The report by New America Media’s Eugenia Chien said the local reporters were told by Clinton staffers that the briefing Friday at the Sheraton Palace Hotel wasn’t open to “foreign press.” They got nowhere when they attempted to explain that their papers were local publications.
However, Chien notes that several Chinese media reporters who arrived early were admitted to the briefing.
A couple days beforehand, the Clinton campaign sent out press releases to some local news organizations alerting them to the event and telling local reporters to arrive by 11:45 a.m. However, none of the city’s three Chinese dailies got the release, according to the Chroncle.
World Journal reporter Portia Li told the Chron she arrived about 10 minutes before noon. Li said that after she got the “no foreign media” runaround, she produced a business card with a local address. Then a Clinton staffer asked her for two forms of identification, which seemed to Li to be insulting. Li, who has covered news in the Bay Area for two decades, said she had never had to show identification at similar events.
“She kept saying this is only open for local media, not foreign press,” Li said. “I told her, ‘I’m not foreign press. I’m local media.’ I was really angry. It’s not about myself. It’s about how the mainstream looks at Chinese (people) as a whole. Why do they call us foreigners, even they we have a local address on our business card?”
Sing Tao Daily reporter Ken Hu, another reporter excluded from Friday’s briefing, wrote in Saturday’s edition of his 65,000-circulation paper that he arrived at noon, when the event was supposed to start. The doors were promptly closed to the press, he wrote, despite the fact that the briefing started more than 20 minutes late. “Compare this to Barack Obama, another Democratic presidential candidate who recently came to San Francisco. The door was wide open (when he visited),” Hu wrote.

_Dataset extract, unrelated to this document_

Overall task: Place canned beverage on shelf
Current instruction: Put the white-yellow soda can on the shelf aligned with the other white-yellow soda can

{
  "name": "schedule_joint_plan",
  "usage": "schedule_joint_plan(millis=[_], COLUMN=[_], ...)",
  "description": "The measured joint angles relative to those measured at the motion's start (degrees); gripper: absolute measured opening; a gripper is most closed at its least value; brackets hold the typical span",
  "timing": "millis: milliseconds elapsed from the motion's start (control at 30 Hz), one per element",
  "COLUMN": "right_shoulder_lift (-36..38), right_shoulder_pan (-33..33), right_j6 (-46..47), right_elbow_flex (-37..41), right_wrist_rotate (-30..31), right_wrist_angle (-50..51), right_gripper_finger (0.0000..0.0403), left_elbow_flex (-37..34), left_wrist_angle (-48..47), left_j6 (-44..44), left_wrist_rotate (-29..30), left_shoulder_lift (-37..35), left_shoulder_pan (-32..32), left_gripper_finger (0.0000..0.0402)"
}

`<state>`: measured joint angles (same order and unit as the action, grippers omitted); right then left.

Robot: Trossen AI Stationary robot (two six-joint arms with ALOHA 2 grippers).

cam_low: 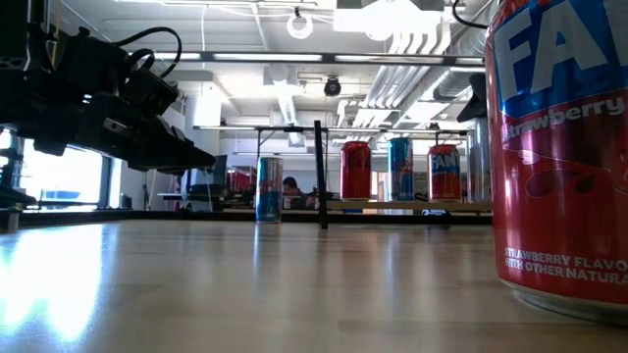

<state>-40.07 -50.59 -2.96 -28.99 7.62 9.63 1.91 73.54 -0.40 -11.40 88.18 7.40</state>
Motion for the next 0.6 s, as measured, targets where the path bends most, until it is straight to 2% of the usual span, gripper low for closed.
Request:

The World Journal (also 65,000 circulation), in an editorial Sunday, was even more blunt, saying the Chinese media is owed an apology from Clinton: “Many non-whites are still viewed as foreigners in mainstream society.”
Sen. Clinton appears to have been silent about the gaffe. But campaign spokesman Howard Wolfson did apologize and called the incident a “learning lesson and a learning opportunity,” according to the World Journal.
Local journalists who were able to cover the event included Amy Chai of the Ming Pao Daily and Angelina Wong of KTSF Channel 26.